* **SOURCE DATA**
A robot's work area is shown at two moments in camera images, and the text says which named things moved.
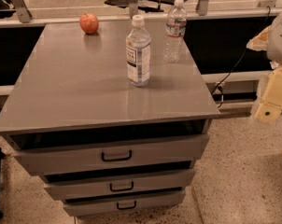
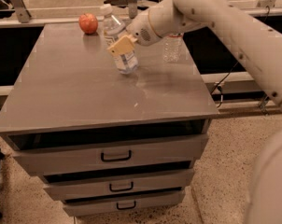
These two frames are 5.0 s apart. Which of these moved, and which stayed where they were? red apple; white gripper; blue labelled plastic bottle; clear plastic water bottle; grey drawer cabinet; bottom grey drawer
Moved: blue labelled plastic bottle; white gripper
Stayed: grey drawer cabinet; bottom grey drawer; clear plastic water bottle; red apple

--

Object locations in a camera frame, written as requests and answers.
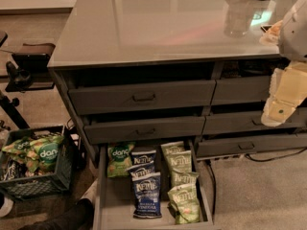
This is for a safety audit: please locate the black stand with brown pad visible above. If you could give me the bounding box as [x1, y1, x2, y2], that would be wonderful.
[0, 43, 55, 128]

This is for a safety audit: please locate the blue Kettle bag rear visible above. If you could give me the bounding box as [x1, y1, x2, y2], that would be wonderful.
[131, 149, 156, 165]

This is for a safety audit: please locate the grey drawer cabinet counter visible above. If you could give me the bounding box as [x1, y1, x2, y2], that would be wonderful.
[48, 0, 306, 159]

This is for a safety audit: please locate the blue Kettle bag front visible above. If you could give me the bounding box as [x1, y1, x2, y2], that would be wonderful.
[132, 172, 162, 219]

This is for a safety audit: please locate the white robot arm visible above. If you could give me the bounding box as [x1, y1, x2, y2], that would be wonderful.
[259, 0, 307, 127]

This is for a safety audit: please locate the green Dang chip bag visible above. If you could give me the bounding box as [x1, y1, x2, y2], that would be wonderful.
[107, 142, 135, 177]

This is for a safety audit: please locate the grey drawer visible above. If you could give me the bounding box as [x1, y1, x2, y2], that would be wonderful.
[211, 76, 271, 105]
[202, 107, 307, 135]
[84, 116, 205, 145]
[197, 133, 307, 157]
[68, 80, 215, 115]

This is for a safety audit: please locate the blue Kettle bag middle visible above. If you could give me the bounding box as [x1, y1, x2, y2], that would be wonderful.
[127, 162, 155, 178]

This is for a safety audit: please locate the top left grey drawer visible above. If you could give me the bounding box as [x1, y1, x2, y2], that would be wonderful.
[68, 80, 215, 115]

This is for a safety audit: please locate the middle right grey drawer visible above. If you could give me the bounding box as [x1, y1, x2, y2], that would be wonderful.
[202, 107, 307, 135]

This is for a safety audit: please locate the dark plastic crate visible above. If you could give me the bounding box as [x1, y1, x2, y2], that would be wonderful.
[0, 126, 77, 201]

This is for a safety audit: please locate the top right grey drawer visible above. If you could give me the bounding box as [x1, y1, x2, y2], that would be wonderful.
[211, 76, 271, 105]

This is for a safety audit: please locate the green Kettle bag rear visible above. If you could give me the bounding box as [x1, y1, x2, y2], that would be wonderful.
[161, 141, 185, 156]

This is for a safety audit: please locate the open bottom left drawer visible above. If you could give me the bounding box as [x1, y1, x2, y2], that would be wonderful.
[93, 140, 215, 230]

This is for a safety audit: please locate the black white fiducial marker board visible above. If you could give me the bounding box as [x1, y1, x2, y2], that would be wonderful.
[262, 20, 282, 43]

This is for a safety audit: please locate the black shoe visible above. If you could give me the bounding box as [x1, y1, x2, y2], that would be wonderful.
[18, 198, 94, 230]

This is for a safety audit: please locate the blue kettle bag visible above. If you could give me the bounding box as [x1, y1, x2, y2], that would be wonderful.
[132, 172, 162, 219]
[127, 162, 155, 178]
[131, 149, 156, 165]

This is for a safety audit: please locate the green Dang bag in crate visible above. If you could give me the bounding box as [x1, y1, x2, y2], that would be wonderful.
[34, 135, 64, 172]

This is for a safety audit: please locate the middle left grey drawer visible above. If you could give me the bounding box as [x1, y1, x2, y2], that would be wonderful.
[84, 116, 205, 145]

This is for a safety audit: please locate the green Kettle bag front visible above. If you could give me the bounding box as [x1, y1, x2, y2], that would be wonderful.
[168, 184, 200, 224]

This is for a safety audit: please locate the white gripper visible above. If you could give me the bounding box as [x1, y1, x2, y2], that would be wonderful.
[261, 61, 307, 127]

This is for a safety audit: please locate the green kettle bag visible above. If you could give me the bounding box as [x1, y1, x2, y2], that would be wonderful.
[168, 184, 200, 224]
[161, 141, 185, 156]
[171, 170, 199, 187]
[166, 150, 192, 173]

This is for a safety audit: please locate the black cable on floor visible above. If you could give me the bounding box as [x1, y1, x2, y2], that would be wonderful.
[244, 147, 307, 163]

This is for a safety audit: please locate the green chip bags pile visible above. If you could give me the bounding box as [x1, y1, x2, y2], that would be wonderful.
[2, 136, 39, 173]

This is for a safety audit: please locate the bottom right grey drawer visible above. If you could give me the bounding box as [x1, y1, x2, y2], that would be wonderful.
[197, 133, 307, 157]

* **EXERCISE**
On how many lines of the material does the word "camera" appear? Reply with the number alone.

* **REPLY TO THE TASK**
2